Importance of Test Suites (+glic)

One of the things that we use quite frequently in application/game/component development is test suites. I’ve never seen anyone post on this before, and since we have been developing a large set of test suites for the gskinner lightweight interface components (screenshots below), I thought I would give them a mention.


The test suites we create are similar to unit tests in that they allow us to test a single element thoroughly in isolation. The big difference is that instead of using a big block of code to test another big block of code, we develop a visual console that exposes most (ideally all) of the class’s public interface. While this approach is less automated than unit testing, it does provide a large number of benefits over unit tests:

  1. It provides for more flexible testing – you can play with as many command sequences as you’d like, without modifying code between each test
  2. It allows you to test the visual aspect of your class – unit testing is great for testing data handling classes, but it falls short when you need to ensure that performing a certain sequence of tasks on a bound class results in the appropriate visualization of its state
  3. In a similar vein, our test suites give us a great place to play with component skins and aesthetic designs. We can tweak the design, run the test suite and immediately see how that design will work in a variety of states.
  4. Test Suites are faster to develop. You only have to write a single hook for each public member in your class, rather than writing a test for every i/o possibility for the member. The onus to test each variation rests on the human tester (this lack of automation is also a definite disadvantage).
  5. Perhaps most importantly, a well designed test suite can become a deliverable. Hand the test suite off to the client, and it gives them something to play with and show stakeholders while you continue development. This is definitely something you can not do with unit tests.
  6. It’s more interesting/rewarding. This is personal opinion, but I like to be able to view what I work on – it’s a big part of the reason I gravitated to Flash. Developing unit tests can be extremely tedious, with little to show at the end except a unit test report. Test suites give you something to play with and show off.
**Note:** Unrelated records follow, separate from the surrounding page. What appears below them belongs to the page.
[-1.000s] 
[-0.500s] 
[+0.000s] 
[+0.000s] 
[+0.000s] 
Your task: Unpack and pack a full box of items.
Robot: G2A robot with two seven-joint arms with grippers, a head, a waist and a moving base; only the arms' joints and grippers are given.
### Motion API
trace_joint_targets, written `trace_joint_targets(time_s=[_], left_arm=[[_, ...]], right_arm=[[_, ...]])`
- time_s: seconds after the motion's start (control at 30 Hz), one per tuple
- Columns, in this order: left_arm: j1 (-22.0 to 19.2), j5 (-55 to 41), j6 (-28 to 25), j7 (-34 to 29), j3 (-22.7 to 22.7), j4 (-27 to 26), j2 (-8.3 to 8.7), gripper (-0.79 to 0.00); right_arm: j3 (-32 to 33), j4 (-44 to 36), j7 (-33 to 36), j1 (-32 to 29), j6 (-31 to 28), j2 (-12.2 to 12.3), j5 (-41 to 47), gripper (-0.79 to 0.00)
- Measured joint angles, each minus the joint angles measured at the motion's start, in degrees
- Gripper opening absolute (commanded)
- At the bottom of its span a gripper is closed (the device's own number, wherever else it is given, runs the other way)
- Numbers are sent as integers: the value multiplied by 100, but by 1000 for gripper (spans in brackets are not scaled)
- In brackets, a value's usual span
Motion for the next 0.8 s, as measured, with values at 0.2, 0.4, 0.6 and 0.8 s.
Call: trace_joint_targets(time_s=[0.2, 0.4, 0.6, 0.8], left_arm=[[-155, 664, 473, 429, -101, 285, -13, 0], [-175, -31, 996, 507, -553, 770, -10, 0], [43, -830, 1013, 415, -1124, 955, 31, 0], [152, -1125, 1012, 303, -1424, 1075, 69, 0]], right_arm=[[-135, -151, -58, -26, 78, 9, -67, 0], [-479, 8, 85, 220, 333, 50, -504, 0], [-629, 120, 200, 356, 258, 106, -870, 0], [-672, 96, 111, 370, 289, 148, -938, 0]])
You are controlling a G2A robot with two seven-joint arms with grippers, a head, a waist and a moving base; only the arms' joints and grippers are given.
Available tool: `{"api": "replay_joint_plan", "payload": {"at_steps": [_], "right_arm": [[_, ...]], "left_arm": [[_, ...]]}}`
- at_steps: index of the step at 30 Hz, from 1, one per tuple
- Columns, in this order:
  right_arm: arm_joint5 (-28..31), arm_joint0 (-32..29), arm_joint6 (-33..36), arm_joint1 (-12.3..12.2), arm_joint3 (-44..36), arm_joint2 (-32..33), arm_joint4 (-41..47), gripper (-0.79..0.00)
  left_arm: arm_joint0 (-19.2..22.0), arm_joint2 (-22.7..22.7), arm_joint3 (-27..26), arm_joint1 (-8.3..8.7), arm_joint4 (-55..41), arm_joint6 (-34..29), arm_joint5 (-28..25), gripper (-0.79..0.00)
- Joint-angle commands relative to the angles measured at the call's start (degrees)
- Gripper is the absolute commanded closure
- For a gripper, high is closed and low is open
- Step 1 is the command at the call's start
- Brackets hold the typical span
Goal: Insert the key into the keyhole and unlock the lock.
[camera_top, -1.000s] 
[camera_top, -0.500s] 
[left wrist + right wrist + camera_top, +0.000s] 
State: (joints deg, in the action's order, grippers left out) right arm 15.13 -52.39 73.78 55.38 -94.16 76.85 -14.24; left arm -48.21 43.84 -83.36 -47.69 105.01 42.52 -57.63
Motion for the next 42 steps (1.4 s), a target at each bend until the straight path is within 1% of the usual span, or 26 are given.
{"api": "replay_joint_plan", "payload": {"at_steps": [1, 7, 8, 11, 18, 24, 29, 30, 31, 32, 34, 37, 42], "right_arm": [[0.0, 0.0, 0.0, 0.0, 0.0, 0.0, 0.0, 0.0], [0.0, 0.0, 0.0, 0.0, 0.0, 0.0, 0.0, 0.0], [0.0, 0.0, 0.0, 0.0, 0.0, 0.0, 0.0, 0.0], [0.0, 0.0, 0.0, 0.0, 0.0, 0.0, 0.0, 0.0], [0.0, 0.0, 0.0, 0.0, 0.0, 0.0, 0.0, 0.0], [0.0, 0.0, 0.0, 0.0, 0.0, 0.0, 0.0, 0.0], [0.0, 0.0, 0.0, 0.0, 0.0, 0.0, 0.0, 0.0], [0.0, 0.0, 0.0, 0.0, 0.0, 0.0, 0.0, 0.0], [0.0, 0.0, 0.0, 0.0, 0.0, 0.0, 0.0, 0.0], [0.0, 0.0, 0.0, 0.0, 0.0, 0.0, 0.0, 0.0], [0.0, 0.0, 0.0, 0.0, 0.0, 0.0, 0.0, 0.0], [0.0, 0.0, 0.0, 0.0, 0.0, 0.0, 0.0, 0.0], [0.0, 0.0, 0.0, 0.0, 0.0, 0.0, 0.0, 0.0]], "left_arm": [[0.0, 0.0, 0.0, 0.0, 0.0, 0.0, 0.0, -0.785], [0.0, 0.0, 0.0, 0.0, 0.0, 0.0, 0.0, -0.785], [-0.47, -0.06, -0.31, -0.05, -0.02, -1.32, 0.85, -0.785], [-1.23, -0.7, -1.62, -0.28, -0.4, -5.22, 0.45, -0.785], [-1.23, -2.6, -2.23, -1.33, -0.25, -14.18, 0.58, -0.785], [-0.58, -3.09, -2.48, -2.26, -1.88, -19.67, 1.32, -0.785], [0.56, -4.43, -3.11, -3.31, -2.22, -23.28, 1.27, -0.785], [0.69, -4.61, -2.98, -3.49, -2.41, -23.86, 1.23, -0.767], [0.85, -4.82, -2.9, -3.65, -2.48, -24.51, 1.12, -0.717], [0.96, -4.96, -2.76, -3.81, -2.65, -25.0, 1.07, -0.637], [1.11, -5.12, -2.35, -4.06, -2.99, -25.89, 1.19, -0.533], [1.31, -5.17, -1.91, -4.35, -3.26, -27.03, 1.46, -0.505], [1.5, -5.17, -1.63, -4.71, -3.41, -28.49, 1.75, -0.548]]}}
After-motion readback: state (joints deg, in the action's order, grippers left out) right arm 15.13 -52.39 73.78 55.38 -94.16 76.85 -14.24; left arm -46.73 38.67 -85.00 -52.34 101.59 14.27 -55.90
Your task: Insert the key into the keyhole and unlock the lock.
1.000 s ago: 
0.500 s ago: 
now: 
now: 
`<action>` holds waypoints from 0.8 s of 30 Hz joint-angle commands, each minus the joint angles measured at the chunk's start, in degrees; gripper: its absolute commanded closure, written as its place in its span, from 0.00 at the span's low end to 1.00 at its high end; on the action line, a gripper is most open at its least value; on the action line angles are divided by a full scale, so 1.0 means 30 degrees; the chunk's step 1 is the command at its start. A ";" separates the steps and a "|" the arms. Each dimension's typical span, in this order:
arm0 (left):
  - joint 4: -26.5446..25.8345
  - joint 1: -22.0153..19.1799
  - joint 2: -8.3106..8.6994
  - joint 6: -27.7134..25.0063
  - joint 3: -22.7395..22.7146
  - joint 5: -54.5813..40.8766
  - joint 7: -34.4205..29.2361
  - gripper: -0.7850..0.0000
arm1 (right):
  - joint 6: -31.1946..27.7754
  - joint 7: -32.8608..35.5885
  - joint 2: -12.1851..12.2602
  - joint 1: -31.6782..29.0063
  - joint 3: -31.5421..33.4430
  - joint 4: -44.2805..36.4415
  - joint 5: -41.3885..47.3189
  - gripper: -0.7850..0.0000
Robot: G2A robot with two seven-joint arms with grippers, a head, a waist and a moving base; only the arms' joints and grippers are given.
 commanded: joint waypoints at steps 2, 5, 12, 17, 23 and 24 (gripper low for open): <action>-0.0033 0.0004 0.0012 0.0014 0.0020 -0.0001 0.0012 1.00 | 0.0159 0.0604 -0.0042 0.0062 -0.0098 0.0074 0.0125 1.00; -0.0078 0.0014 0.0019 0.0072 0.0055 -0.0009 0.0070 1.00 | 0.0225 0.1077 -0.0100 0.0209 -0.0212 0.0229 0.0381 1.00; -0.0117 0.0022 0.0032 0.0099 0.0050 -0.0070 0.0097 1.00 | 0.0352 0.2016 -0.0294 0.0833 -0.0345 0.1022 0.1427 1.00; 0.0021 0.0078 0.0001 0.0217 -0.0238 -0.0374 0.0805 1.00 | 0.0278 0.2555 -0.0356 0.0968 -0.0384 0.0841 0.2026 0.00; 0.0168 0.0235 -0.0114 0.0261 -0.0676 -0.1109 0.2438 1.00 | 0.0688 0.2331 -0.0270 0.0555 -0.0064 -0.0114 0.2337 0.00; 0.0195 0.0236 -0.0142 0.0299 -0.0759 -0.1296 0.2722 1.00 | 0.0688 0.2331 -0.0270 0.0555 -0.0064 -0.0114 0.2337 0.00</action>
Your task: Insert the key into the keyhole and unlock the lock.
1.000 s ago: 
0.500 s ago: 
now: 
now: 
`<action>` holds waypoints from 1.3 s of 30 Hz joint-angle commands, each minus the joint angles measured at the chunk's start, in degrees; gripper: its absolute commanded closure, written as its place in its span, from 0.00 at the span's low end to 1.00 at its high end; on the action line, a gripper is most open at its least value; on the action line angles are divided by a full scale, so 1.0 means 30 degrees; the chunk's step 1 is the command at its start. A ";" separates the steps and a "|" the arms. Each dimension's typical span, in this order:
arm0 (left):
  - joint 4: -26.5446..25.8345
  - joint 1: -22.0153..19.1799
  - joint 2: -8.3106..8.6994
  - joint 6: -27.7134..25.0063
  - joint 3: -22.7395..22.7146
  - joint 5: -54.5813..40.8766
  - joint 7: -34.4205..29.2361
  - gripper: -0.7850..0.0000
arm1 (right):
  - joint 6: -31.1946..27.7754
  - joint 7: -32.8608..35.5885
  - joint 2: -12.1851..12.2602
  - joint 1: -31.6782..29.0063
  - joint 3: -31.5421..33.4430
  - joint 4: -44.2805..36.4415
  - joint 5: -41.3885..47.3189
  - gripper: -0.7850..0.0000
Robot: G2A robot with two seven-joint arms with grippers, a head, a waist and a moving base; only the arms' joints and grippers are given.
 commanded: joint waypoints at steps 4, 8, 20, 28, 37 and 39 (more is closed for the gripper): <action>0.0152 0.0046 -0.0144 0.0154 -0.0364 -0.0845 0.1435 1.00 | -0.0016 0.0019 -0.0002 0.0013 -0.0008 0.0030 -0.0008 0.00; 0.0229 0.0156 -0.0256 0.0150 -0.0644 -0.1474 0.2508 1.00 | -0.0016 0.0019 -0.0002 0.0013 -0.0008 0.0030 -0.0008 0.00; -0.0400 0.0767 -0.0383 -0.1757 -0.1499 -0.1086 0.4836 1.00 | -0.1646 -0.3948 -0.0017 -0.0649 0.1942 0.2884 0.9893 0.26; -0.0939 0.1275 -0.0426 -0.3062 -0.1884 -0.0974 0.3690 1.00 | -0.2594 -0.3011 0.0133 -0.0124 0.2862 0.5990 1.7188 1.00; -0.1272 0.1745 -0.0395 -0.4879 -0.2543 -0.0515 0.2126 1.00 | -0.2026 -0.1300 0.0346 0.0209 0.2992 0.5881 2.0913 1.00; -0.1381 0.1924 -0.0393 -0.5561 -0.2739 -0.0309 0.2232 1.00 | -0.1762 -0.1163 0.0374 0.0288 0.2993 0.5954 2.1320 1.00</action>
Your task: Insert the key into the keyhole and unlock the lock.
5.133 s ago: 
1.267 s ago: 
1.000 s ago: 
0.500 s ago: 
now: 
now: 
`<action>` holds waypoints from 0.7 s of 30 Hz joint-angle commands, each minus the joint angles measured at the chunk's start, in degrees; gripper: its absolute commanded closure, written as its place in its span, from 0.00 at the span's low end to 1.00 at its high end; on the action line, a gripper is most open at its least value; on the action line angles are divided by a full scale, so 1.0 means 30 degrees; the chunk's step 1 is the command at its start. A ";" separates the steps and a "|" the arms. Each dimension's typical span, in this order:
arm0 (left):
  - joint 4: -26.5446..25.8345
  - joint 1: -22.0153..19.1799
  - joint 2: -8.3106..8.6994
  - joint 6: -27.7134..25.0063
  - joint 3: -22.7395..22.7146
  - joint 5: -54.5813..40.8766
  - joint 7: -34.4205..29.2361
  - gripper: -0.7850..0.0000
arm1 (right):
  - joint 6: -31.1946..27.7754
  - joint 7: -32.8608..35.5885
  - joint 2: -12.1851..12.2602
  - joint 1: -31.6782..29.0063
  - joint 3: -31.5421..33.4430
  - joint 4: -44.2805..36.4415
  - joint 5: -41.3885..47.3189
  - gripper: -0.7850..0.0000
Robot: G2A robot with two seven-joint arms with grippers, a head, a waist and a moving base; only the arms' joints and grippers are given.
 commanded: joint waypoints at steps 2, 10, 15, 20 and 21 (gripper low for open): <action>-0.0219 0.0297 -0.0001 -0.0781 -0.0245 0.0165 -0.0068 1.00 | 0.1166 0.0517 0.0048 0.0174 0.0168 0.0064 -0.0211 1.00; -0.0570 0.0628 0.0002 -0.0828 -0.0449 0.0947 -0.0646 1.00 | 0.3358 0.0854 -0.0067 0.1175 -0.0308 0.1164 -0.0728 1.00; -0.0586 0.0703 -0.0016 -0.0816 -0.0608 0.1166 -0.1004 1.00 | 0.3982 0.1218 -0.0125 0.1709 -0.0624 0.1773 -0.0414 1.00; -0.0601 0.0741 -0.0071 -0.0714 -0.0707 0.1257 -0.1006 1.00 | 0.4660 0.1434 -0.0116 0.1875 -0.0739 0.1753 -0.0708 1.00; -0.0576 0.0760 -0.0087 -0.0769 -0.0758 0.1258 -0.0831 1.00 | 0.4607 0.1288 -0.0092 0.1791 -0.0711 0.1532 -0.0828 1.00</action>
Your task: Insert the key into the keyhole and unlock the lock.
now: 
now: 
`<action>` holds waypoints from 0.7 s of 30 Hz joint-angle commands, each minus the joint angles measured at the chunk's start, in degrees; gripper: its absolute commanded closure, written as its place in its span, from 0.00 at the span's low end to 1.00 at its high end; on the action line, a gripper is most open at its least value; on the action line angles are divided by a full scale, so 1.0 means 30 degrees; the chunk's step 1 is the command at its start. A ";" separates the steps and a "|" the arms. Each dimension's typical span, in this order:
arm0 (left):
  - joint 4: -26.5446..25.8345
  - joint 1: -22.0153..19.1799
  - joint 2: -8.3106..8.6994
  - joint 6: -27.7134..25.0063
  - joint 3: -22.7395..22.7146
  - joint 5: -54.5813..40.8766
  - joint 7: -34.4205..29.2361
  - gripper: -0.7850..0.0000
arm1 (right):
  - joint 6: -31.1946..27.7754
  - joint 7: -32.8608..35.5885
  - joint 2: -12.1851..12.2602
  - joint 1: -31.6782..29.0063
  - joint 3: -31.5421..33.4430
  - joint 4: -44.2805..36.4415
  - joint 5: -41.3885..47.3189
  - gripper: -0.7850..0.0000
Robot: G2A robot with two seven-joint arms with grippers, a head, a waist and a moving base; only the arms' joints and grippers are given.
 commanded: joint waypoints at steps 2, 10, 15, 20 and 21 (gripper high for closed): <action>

Unit tests definitely have their place. They are particularly good at automating the testing process for large projects, or projects that are likely to undergo a large amount of refactoring. They are also great for testing utility classes, or data centric classes with few/no visual aspects.

The places I’ve found test suites to be most effective are with highly cohesive, encapsulated visual elements and components. We’ve also found them extremely useful for testing/developing server delegate classes, and often use them as a follow-up deliverable to the back-end team after obtaining sign off on a server interaction spec.

Here are a couple of screenshots of test suites we’ve used recently. Click an image to view a larger version.

The first screenshot shows the beginnings of the glic test suites. These will become part of our marketing materials when we release. These are doubly useful for testing, because they are developed using glic – one more opportunity to find bugs.

The second is a screenshot of a test suite for the introNetworks project. Following sign off on the server interaction spec, we developed this simple test suite to allow us to test our server delegate class. When it was completed, we were able to hand it off to the introNetwork’s back-end development team so that they could use it to test their systems. The result – reduced inter-team dependencies, faster deployment and painless client/server integration.

Who else uses these? Do you do it any differently? Comment below.

In semi-related news: We’re pretty close to having a datagrid (among other new components) in glic now too. It’s turning into a pretty sweet set IMHO.

Grant Skinner

The "g" in gskinner. Also the "skinner".

@gskinner

6 Comments

  1. Grant, we sure enjoy working with your team. This type of visual testing really helped in the re-write of V3 of the intronetworks application. It also served as a touchstone to look back to when we had questions during development.

    Great job.

    mark

  2. take a look here, quite useful

    http://asunit.sourceforge.net/

  3. Hey G,

    Pretty much have done the same.

    Unit test where automated during the build process for smoke testing. We’d run nightly builds to ensure everything was playing together nicely. If something failed during the smoke test we’d be notified in the morning.

    Test suites such as yours where created by the developers and used by both QA and the dev team. We also needed support for automated test cases. For this we created a debug framework that essentially decorated the existing classes providing hooks for the server to invoke.